*EXERCISE REQUIREMENTS*:
Retype the listing exactly, minus its pictures.

*COLLECTED MATERIAL*:
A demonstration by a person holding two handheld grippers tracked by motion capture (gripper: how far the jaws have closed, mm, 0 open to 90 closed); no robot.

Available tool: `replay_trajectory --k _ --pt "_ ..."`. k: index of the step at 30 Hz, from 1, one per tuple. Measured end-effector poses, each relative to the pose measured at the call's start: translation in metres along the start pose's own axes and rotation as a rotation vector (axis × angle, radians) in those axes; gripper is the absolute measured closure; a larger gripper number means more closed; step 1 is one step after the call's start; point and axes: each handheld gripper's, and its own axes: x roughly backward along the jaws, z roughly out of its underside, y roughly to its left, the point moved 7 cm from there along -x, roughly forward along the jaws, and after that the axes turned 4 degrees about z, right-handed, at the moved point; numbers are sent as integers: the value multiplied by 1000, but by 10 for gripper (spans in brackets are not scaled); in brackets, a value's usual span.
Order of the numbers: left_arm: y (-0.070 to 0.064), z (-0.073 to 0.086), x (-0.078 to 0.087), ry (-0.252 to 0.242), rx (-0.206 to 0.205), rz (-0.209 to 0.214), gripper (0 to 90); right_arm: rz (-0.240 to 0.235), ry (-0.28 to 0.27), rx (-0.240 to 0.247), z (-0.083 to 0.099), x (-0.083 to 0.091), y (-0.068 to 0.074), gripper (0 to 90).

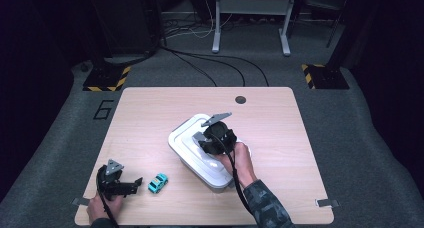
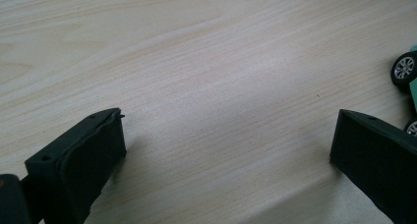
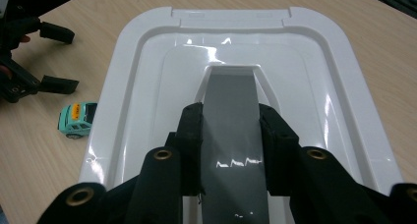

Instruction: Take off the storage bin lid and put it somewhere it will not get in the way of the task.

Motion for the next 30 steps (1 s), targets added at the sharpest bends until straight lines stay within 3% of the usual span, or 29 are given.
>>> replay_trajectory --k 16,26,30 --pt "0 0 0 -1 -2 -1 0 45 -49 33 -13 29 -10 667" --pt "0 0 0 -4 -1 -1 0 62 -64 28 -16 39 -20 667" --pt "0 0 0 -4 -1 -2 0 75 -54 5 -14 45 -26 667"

*EXERCISE RESULT*:
A demonstration by a person holding two handheld grippers tracked by motion capture (gripper: how far the jaws have closed, mm, 0 open to 90 closed); no robot.

Available tool: `replay_trajectory --k _ --pt "_ ..."`. k: index of the step at 30 Hz, from 1, one per tuple. Measured end-effector poses, each relative to the pose measured at the call's start: translation in metres along the start pose's own axes and rotation as a rotation vector (axis × angle, radians) in those axes; gripper is the absolute measured closure; a larger gripper number means more closed; step 1 is one step after the call's start; point and axes: each handheld gripper's, and its own axes: x roughly backward along the jaws, z roughly out of its underside, y roughly to its left, the point moved 7 cm from there along -x, roughly forward along the jaws, and after that the axes turned 4 degrees about z, right-handed, at the moved point; numbers are sent as integers: the value multiplied by 1000, but by 10 for gripper (spans in brackets are not scaled); in brackets, a value's usual span.
Order of the numbers: left_arm: y (-0.070 to 0.064), z (-0.073 to 0.086), x (-0.078 to 0.087), ry (-0.252 to 0.242), rx (-0.206 to 0.205), rz (-0.209 to 0.214), gripper (0 to 90); right_arm: rz (-0.240 to 0.235), ry (-0.28 to 0.27), rx (-0.240 to 0.247), z (-0.083 to 0.099), x (-0.083 to 0.091), y (-0.068 to 0.074), gripper (0 to 90).


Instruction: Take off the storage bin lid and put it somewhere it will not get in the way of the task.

Motion for the next 30 steps (1 s), targets added at the sharpest bends until straight lines stay within 3% of the usual span, or 29 are given.
>>> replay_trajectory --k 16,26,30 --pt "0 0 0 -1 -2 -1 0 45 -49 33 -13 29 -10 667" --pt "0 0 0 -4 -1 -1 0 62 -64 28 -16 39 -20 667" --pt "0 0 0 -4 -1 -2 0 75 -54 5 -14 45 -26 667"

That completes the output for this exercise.